Sortir, oui, après, sortir, marcher, retrouver le calme, se balader dans le parc tout proche. Le découvrir avec stupeur presque désert. Il est vrai que c’est le congé dit de Printemps, les gens sont en vacances, pas d’enfants des écoles, tout au plus quelques promeneurs avec leur chien, des amoureux sur un banc (c’est cliché mais oui, il y en a), le découvrir aussi, par conséquent, silencieux, flâner le long des sentiers, goûter ce silence presque palpable, à nouveau s’en mettre plein la vue, cette fois de ces larges espaces à l’anglaise (et l’herbe y est verte aussi comme le montrent les photos). Prendre le temps de regarder les fleurs, les marronniers en fleurs, les fougères. Traverser le premier petit pont et se retrouver dans la partie plus sauvage du parc. Et pour une fois, prendre le temps d’aller plus loin.
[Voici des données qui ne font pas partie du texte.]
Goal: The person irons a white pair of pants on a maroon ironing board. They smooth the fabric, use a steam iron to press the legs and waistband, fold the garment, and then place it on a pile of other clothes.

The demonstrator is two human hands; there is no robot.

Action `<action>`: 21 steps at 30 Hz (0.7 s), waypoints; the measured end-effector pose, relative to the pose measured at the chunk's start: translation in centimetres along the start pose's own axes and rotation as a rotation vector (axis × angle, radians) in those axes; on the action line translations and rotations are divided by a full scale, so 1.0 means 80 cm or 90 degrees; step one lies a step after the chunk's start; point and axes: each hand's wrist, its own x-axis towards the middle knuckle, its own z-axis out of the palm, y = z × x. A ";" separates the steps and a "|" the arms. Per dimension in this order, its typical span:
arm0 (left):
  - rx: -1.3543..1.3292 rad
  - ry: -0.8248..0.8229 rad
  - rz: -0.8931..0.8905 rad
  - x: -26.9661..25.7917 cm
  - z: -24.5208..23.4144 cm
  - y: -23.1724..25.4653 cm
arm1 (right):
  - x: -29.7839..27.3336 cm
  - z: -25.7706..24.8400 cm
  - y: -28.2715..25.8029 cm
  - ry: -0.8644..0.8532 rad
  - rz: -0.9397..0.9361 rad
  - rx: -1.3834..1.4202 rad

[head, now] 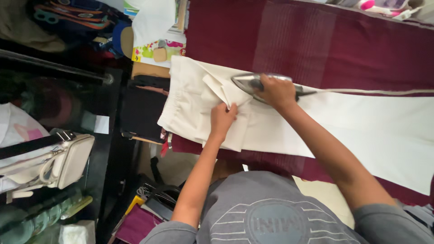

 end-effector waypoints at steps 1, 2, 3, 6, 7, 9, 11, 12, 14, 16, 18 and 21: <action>0.003 0.002 0.005 0.000 0.003 -0.008 | 0.018 0.004 -0.005 0.006 0.005 -0.007; -0.025 -0.004 0.010 0.002 0.004 -0.015 | 0.037 0.006 -0.009 0.007 -0.013 0.004; -0.052 -0.010 0.015 0.002 0.003 -0.022 | 0.055 0.008 -0.015 0.009 -0.030 0.016; -0.110 -0.028 -0.015 0.003 0.002 -0.040 | 0.062 -0.005 -0.020 -0.013 -0.084 0.054; -0.126 -0.034 -0.028 0.008 0.004 -0.043 | 0.062 -0.013 -0.018 -0.022 -0.102 0.065; -0.093 -0.033 0.019 0.007 0.004 -0.050 | 0.043 -0.024 -0.028 -0.029 -0.069 0.064; -0.088 -0.032 0.035 0.011 0.002 -0.053 | 0.050 -0.026 -0.041 -0.033 -0.049 0.061; -0.100 -0.034 0.027 0.011 0.002 -0.055 | 0.060 -0.022 -0.050 -0.034 -0.045 0.057; -0.112 -0.044 0.011 0.009 0.004 -0.056 | 0.080 -0.008 -0.067 -0.015 -0.059 0.069; -0.108 -0.049 0.004 0.013 0.002 -0.054 | 0.116 0.008 -0.092 0.033 -0.106 0.104; -0.113 -0.048 0.003 0.011 0.000 -0.052 | 0.142 0.019 -0.115 0.022 -0.111 0.084; -0.103 -0.047 -0.005 0.012 0.000 -0.049 | 0.143 0.014 -0.114 -0.018 -0.099 0.090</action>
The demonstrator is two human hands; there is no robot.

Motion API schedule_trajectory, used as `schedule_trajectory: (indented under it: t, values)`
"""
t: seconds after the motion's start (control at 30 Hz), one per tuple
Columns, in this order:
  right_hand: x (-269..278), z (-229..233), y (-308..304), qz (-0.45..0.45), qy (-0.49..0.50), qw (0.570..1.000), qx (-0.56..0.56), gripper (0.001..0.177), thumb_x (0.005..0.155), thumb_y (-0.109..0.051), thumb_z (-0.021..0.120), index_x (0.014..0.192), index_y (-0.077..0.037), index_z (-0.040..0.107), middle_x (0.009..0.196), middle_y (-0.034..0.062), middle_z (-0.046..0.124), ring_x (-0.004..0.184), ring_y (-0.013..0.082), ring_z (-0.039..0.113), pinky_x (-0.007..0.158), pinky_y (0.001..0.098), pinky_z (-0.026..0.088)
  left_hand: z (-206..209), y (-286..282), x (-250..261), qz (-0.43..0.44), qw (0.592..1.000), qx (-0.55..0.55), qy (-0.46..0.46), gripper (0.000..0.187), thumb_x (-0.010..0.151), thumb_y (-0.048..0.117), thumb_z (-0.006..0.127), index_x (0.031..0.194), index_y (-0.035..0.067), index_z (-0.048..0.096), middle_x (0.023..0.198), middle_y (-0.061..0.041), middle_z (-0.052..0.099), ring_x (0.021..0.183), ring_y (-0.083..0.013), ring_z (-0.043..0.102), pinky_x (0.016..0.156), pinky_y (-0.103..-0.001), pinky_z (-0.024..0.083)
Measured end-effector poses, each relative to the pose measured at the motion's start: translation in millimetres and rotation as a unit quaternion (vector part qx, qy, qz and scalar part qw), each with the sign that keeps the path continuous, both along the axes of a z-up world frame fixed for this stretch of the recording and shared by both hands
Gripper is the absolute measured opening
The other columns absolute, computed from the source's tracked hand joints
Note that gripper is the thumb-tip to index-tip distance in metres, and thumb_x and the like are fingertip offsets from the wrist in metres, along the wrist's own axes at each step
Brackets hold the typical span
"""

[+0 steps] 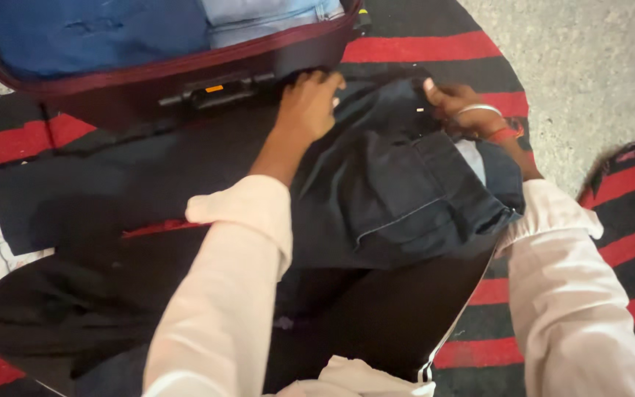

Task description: The person folds several pairs of trousers and shirts by hand on their lap and places them into a suitcase.

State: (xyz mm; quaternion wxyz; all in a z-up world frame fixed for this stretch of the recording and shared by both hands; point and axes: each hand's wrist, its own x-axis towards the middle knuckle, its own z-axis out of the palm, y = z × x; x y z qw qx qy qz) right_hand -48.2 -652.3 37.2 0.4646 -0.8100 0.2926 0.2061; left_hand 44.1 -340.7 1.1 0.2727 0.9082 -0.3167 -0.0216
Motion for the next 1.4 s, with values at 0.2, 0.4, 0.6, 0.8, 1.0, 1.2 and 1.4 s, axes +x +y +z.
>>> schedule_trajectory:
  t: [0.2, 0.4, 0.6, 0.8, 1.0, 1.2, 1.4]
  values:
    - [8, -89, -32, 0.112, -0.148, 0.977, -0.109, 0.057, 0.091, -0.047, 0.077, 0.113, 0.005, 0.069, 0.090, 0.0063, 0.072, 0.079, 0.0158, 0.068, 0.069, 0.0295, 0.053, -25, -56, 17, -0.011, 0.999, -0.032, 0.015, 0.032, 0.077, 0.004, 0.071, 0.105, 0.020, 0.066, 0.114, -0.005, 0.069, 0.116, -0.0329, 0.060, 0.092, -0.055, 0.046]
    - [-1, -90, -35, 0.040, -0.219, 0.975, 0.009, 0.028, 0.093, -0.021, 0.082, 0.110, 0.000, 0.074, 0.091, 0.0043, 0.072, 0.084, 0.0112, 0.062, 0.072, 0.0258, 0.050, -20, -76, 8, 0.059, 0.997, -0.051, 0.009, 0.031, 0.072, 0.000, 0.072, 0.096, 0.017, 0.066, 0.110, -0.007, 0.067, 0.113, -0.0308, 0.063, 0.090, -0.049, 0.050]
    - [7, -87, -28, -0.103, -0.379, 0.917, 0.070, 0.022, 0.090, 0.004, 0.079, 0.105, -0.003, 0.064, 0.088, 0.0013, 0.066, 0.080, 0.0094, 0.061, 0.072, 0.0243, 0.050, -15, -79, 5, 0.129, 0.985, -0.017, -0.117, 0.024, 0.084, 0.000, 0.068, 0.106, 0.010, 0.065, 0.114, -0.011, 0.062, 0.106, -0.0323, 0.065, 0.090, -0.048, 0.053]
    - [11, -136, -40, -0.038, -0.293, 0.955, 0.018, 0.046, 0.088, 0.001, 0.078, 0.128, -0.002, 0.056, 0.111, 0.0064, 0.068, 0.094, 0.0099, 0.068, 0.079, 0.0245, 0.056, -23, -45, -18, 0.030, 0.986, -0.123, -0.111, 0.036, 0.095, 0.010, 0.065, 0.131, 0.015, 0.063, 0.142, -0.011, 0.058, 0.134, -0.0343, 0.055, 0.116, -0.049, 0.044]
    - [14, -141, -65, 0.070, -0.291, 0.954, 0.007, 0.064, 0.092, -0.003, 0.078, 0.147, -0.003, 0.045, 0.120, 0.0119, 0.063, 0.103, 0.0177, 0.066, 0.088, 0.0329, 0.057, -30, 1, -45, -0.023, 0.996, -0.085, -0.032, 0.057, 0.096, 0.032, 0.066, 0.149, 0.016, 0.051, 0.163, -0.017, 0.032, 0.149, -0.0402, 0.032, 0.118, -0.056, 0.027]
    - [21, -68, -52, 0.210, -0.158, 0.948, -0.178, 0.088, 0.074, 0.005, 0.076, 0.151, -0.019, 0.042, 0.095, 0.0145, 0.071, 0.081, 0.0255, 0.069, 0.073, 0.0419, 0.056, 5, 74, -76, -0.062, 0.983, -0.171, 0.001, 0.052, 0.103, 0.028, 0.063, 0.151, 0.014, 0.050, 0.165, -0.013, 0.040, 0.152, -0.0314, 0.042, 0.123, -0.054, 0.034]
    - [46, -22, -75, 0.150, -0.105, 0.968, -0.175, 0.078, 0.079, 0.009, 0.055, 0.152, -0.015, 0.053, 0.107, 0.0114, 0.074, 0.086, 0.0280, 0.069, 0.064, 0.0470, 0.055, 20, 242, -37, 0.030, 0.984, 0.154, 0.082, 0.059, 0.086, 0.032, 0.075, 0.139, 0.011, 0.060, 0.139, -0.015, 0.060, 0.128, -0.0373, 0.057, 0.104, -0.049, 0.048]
Passer sous un deuxième pont et emprunter un des derniers chemins creux de Bruxelles dit du Trou aux Crabes (Crabbegat de son nom officiel en néerlandais), nom qui ferait référence à des fossiles océaniques retrouvés autrefois. Il y fait sombre,  ne quasi pas apercevoir le ciel gris laiteux.

Tout près de chez moi
Sur les pavés du passé
Voir couler le temps

Émerger de l’autre côté dans l’avenue de Fré, toujours animée, bus, voitures, piéton et se sentir appelée à repasser devant le 33, avenue de l’Échevinage, devant la maison qu’ont jadis habitée Marie Closset et Blanche Rousseau (voir Marie Closset alias Jean Dominique, une poétesse oubliée), actuellement en travaux, capter en une seconde une porte intérieure, l’ébauche d’un salon, se demander si les nouveaux propriétaires savent qui a occupé ces lieux il y a bien longtemps. Se demander si elles ont foulé les pavés du Trou aux crabes.